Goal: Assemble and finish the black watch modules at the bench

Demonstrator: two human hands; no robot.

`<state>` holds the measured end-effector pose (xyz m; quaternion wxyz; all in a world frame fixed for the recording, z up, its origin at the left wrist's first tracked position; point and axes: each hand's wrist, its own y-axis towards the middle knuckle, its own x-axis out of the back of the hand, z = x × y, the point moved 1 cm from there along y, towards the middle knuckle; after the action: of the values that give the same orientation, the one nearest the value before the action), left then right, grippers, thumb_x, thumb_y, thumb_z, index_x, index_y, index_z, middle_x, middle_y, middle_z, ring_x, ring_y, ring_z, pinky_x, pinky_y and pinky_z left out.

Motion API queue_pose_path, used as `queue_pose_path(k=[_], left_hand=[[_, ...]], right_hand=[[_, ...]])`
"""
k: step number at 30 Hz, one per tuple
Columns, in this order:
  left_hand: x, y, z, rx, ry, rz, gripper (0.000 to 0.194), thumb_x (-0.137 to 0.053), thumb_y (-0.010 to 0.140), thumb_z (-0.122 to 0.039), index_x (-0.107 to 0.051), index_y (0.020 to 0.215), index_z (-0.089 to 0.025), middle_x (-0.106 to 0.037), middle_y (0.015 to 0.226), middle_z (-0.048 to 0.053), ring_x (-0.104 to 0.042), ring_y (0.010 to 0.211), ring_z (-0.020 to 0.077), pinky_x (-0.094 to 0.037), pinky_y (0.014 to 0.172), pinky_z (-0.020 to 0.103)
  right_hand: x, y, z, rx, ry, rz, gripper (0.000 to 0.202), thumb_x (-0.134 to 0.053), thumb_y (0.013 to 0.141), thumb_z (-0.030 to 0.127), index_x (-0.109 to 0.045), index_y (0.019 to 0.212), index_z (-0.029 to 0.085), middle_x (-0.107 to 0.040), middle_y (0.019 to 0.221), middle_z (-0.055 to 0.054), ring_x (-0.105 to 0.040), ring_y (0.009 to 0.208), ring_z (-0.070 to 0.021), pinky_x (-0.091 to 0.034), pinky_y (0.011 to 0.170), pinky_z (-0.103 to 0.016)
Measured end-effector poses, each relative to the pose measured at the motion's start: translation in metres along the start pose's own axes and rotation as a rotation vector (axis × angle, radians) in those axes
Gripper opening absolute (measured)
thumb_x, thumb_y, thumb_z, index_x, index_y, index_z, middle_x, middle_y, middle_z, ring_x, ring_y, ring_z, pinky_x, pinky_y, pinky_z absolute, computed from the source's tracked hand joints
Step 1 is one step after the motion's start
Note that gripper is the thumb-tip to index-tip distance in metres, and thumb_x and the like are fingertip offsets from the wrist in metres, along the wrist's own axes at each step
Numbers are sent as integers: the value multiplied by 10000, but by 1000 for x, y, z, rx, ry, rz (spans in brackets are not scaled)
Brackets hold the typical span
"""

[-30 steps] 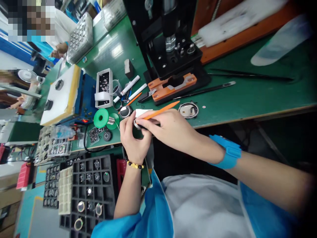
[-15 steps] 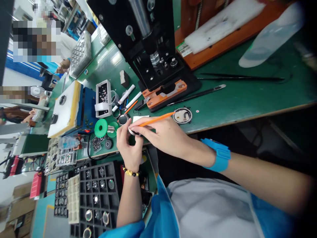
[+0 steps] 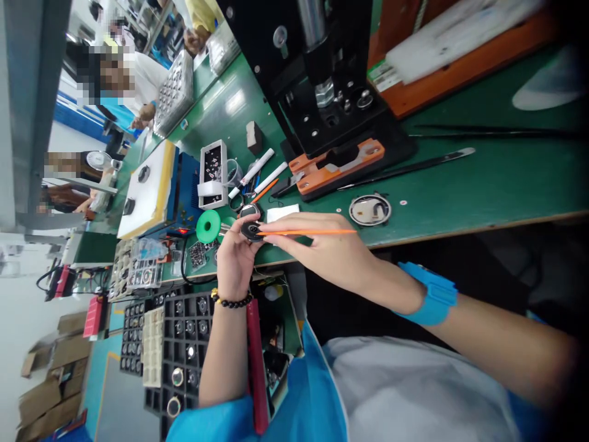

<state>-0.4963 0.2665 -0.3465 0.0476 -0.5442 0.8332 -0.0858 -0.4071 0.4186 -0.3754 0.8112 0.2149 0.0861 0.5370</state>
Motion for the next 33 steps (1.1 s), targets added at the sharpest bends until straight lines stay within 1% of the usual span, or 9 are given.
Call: queue_pose_path(k=[3, 6, 9, 15, 18, 22, 25, 29, 33], left_hand=[[-1, -1, 2, -1, 27, 5, 357, -495, 803, -286, -713, 1063, -176, -719, 977, 76, -690, 940, 189, -594, 825, 285], [-1, -1, 3, -15, 59, 7, 316, -480, 799, -288, -691, 1011, -183, -708, 976, 74, -686, 916, 190, -590, 797, 290], [-2, -1, 5, -39, 97, -16, 258, -467, 803, -294, -659, 950, -205, -693, 1017, 70, -673, 902, 183, -582, 770, 290], [-4, -2, 9, -70, 84, -69, 211, -467, 812, -292, -637, 910, -213, -701, 998, 67, -673, 926, 186, -568, 828, 318], [-5, -3, 10, -61, 43, -70, 218, -471, 815, -295, -637, 926, -208, -719, 1045, 75, -681, 959, 188, -563, 843, 320], [-7, -4, 10, -75, 103, -48, 222, -448, 828, -307, -613, 943, -211, -717, 1076, 86, -695, 1019, 207, -569, 862, 333], [-10, -4, 11, -81, 92, -82, 202, -477, 813, -297, -631, 904, -205, -706, 1072, 82, -690, 995, 195, -570, 832, 309], [-12, -4, 13, -68, -42, -140, 181, -584, 777, -284, -698, 866, -176, -704, 995, 60, -665, 933, 159, -544, 797, 248], [-12, -4, 12, -27, -79, -149, 164, -649, 764, -295, -721, 807, -155, -737, 1093, 78, -661, 927, 150, -527, 759, 215]], right_hand=[[-5, -4, -3, 40, -9, 5, 197, -688, 971, 156, -813, 1092, 248, -817, 1126, -5, -775, 1028, -199, -633, 921, -327], [-7, -7, -4, 131, -59, -11, 202, -668, 980, 151, -807, 1094, 244, -820, 1115, -10, -772, 1047, -197, -634, 954, -339], [-10, -8, -4, 194, -122, -55, 197, -646, 1001, 171, -802, 1102, 234, -822, 1099, -25, -779, 1023, -200, -645, 910, -336], [-16, -12, -5, 280, -175, -45, 192, -621, 1019, 147, -781, 1118, 186, -821, 1100, -33, -779, 1019, -185, -631, 928, -309], [-17, -13, -6, 289, -176, -53, 200, -614, 1026, 153, -775, 1134, 204, -817, 1124, -25, -775, 1043, -179, -622, 958, -302], [-18, -14, -8, 257, -198, -43, 215, -603, 1033, 161, -772, 1151, 221, -813, 1147, -20, -768, 1071, -184, -613, 976, -307], [-20, -16, -10, 277, -233, -44, 215, -596, 1030, 143, -761, 1157, 200, -813, 1134, -31, -766, 1056, -178, -611, 963, -300], [-21, -18, -13, 413, -320, -61, 199, -593, 1020, 122, -735, 1152, 169, -813, 1098, -50, -774, 1009, -190, -625, 937, -314], [-21, -18, -17, 505, -393, -80, 189, -597, 1017, 107, -717, 1161, 126, -812, 1103, -80, -782, 997, -212, -649, 906, -335]])
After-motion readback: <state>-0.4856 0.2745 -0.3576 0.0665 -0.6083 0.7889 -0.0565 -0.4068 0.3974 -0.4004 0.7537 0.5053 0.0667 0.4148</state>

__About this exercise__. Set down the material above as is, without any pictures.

__Solution below__.
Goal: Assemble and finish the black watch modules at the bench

Demonstrator: two human hands; no robot.

`<state>` holds the measured end-effector pose (xyz m; quaternion wxyz; all in a world frame fixed for the recording, z up, its origin at the left wrist's first tracked position; point and axes: each hand's wrist, its own y-axis towards the middle knuckle, its own x-axis out of the back of the hand, z = x × y, the point moved 1 cm from there along y, towards the middle knuckle; after the action: of the values that give the same orientation, the one nearest the value before the action), left then right, grippers, thumb_x, thumb_y, thumb_z, index_x, index_y, index_z, middle_x, middle_y, middle_z, ring_x, ring_y, ring_z, pinky_x, pinky_y and pinky_z left out.

Motion API queue_pose_path, used as `queue_pose_path(k=[_], left_hand=[[_, ...]], right_hand=[[_, ...]])`
"""
k: step number at 30 Hz, one per tuple
Columns, in this order:
  left_hand: x, y, z, rx, ry, rz, gripper (0.000 to 0.194), thumb_x (-0.137 to 0.053), thumb_y (-0.010 to 0.140), thumb_z (-0.122 to 0.039), index_x (-0.107 to 0.051), index_y (0.020 to 0.215), index_z (-0.089 to 0.025), middle_x (-0.106 to 0.037), middle_y (0.015 to 0.226), middle_z (-0.048 to 0.053), ring_x (-0.104 to 0.042), ring_y (0.010 to 0.211), ring_z (-0.020 to 0.077), pinky_x (-0.094 to 0.037), pinky_y (0.014 to 0.172), pinky_z (-0.020 to 0.103)
  right_hand: x, y, z, rx, ry, rz, gripper (0.000 to 0.202), thumb_x (-0.134 to 0.053), thumb_y (0.013 to 0.141), thumb_z (-0.030 to 0.127), index_x (-0.109 to 0.045), index_y (0.019 to 0.212), index_z (-0.029 to 0.085), middle_x (-0.107 to 0.040), middle_y (0.019 to 0.221), middle_z (-0.055 to 0.054), ring_x (-0.105 to 0.040), ring_y (0.009 to 0.208), ring_z (-0.070 to 0.021), pinky_x (-0.091 to 0.034), pinky_y (0.011 to 0.170), pinky_z (-0.103 to 0.016)
Measured end-effector poses, each relative to the pose measured at the motion's start: translation in metres along the start pose's own axes and rotation as a rotation vector (axis × angle, radians) in those axes
Gripper opening absolute (measured)
thumb_x, thumb_y, thumb_z, index_x, index_y, index_z, middle_x, middle_y, middle_z, ring_x, ring_y, ring_z, pinky_x, pinky_y, pinky_z absolute, computed from the source's tracked hand joints
Step 1 is one step after the motion's start
Note that gripper is the thumb-tip to index-tip distance in metres, and thumb_x and the like are fingertip offsets from the wrist in metres, along the wrist's own axes at each step
Numbers are sent as integers: the value multiplied by 10000, but by 1000 for x, y, z, rx, ry, rz (spans in brackets are not scaled)
Brackets hold the typical span
"""

[-30 steps] 
[-15 steps] 
[+0 steps] 

<state>-0.4963 0.2665 -0.3465 0.0476 -0.5442 0.8332 -0.0858 -0.4071 0.4186 -0.3754 0.8112 0.2149 0.0861 0.5370</state>
Motion for the next 33 steps (1.1 s), targets added at the sharpest bends until straight lines stay within 1% of the usual span, or 9 are given.
Call: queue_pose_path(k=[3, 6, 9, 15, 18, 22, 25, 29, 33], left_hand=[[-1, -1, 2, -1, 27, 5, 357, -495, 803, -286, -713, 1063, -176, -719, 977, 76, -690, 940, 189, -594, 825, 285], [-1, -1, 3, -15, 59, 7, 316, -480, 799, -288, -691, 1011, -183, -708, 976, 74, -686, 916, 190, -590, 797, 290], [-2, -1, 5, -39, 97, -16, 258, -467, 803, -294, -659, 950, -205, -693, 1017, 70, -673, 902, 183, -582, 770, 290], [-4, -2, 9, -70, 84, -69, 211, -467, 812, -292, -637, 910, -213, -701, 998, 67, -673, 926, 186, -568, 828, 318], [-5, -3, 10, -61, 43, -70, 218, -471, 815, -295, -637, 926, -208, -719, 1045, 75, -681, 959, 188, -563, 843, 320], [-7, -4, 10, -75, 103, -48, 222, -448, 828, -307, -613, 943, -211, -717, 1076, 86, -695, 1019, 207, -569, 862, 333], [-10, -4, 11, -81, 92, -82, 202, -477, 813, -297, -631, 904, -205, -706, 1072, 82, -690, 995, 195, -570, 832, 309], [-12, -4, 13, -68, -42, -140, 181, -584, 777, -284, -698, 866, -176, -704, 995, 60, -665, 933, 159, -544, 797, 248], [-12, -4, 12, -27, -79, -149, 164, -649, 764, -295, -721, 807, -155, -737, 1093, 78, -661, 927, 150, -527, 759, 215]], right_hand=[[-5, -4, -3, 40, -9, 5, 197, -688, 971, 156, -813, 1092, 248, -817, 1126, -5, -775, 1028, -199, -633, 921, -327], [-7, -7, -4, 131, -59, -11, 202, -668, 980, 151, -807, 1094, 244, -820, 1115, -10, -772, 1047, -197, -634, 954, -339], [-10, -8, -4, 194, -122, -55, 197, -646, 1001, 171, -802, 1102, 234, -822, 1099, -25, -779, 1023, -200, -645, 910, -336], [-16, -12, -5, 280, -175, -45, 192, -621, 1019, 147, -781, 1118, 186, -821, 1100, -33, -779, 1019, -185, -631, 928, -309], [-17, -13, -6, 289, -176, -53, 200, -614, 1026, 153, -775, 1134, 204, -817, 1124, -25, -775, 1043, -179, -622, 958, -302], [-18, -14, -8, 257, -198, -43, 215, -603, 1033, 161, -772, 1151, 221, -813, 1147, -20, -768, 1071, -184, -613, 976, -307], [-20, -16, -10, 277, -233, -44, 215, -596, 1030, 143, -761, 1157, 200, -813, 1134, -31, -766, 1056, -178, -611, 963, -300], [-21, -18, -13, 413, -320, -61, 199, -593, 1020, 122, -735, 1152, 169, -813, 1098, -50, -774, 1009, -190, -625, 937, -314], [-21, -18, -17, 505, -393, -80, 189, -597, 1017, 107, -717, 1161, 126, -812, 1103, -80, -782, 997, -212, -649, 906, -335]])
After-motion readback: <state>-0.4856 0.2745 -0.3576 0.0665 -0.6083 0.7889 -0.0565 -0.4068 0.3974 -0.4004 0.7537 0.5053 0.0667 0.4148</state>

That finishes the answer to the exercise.